[Dataset extract]
-=-=-=-=-

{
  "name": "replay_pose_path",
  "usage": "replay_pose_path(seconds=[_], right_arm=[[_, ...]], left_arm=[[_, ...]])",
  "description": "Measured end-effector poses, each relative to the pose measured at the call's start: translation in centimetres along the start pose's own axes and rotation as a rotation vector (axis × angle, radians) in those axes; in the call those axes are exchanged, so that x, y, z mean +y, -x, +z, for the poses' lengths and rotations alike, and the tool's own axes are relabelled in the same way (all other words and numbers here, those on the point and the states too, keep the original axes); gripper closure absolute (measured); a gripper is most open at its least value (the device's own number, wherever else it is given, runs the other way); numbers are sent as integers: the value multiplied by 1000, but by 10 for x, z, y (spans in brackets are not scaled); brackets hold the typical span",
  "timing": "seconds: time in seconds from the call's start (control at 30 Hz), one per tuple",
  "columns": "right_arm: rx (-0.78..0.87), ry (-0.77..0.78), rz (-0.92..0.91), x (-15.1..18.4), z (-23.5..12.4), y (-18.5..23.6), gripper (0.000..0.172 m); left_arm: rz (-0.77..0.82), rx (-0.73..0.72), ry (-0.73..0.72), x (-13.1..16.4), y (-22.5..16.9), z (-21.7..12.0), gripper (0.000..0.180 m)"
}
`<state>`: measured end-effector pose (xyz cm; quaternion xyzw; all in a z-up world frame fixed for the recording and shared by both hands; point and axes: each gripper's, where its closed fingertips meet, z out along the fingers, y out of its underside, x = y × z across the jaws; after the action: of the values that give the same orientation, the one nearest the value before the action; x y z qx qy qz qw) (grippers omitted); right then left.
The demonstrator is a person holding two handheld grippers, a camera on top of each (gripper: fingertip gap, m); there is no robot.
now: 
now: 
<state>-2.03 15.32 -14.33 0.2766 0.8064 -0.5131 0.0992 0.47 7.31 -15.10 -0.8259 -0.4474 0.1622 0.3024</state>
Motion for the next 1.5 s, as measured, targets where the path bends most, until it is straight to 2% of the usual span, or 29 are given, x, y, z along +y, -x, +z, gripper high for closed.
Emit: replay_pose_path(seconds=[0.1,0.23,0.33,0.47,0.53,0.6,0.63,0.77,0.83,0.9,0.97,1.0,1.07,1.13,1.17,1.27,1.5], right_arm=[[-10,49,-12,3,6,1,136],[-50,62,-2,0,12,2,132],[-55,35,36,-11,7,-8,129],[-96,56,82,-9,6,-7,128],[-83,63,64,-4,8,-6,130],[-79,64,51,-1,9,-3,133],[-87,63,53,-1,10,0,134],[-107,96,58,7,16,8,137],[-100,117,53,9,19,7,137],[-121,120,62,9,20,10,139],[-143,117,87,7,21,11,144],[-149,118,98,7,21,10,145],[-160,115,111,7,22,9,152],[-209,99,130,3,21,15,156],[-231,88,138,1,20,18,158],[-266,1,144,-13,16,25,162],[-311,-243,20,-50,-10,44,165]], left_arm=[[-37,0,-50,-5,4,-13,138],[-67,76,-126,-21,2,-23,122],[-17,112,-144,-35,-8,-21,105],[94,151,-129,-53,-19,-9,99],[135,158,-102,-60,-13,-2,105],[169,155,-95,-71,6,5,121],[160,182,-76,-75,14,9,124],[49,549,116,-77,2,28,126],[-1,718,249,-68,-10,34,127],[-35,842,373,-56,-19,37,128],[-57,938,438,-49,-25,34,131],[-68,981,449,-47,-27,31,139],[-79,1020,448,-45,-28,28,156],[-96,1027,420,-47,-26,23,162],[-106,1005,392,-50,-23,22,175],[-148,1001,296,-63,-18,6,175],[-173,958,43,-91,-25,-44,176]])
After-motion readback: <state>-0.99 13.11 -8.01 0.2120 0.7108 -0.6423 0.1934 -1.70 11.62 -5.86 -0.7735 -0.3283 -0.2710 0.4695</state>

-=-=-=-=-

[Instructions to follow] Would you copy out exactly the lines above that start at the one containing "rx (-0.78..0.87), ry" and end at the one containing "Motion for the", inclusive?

[Response]
  "columns": "right_arm: rx (-0.78..0.87), ry (-0.77..0.78), rz (-0.92..0.91), x (-15.1..18.4), z (-23.5..12.4), y (-18.5..23.6), gripper (0.000..0.172 m); left_arm: rz (-0.77..0.82), rx (-0.73..0.72), ry (-0.73..0.72), x (-13.1..16.4), y (-22.5..16.9), z (-21.7..12.0), gripper (0.000..0.180 m)"
}
`<state>`: measured end-effector pose (xyz cm; quaternion xyzw; all in a z-up world frame fixed for the recording and shared by both hands; point and axes: each gripper's, where its closed fingertips meet, z out along the fingers, y out of its underside, x = y × z across the jaws; after the action: of the values that give the same orientation, the one nearest the value before the action; x y z qx qy qz qw) (grippers omitted); right then left.
The demonstrator is a person holding two handheld grippers, a camera on top of each (gripper: fingertip gap, m); there is no robot.
now: 
now: 
<state>-2.03 15.32 -14.33 0.2766 0.8064 -0.5131 0.0992 0.47 7.31 -15.10 -0.8259 -0.4474 0.1622 0.3024</state>
Motion for the next 1.5 s, as measured, targets where the path bends most, until it is straight to 2% of the usual span, or 29 are given, x, y, z along +y, -x, +z, gripper high for closed.

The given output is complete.